▸ Record extracts
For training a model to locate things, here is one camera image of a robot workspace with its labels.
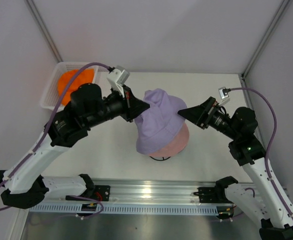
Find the pink bucket hat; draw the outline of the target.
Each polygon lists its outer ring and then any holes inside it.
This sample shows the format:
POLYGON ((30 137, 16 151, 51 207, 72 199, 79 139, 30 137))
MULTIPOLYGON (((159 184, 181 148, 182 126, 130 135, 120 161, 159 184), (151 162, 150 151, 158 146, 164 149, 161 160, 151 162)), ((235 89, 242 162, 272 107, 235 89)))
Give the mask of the pink bucket hat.
POLYGON ((190 132, 188 126, 184 123, 173 138, 173 140, 160 150, 149 154, 148 156, 154 159, 167 159, 180 153, 188 144, 190 138, 190 132))

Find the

▸ Assignment
Find where "This sample shows" occurs in the data, and please write out that line through the last line exactly, with nothing else.

▸ Output for this task
This sample shows the format:
POLYGON ((30 137, 16 151, 51 207, 72 199, 79 139, 30 137))
MULTIPOLYGON (((159 184, 181 148, 182 126, 130 135, 120 161, 159 184), (151 162, 150 151, 158 146, 164 149, 161 160, 151 162)), ((235 89, 242 162, 272 107, 235 89)))
Give the mask of the pink bucket hat.
POLYGON ((190 132, 188 126, 184 123, 173 138, 173 140, 160 150, 149 154, 148 156, 154 159, 167 159, 180 153, 188 144, 190 138, 190 132))

Find the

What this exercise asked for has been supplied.